▶ _Task to carry out_
Reproduce the tail of the data exactly. It starts at the line containing "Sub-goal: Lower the" and runs to the last line.

============================================================

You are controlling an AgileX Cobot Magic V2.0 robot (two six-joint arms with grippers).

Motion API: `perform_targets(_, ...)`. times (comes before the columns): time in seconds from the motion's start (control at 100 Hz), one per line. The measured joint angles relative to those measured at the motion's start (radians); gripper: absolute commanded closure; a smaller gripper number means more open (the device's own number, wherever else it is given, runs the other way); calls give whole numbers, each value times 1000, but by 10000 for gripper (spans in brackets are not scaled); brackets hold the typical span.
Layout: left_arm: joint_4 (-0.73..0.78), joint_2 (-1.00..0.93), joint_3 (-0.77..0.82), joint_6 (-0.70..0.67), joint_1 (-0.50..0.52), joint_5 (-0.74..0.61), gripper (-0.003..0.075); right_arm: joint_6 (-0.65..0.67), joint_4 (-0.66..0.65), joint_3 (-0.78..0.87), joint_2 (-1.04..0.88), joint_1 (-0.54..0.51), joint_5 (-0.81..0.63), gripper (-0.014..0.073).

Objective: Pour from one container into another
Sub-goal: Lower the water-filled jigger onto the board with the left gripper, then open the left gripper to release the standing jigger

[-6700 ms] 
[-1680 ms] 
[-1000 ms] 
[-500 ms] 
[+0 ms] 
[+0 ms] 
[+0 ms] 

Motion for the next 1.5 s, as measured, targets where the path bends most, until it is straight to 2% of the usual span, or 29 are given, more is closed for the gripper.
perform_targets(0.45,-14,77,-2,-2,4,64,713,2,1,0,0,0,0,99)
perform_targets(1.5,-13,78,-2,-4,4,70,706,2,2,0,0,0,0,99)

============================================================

▶ _Result of the task_
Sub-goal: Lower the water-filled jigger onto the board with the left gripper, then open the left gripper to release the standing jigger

[-6700 ms] 
[-1680 ms] 
[-1000 ms] 
[-500 ms] 
[+0 ms] 
[+0 ms] 
[+0 ms] 

Motion for the next 1.5 s, as measured, targets where the path bends most, until it is straight to 2% of the usual span, or 29 are given, more is closed for the gripper.
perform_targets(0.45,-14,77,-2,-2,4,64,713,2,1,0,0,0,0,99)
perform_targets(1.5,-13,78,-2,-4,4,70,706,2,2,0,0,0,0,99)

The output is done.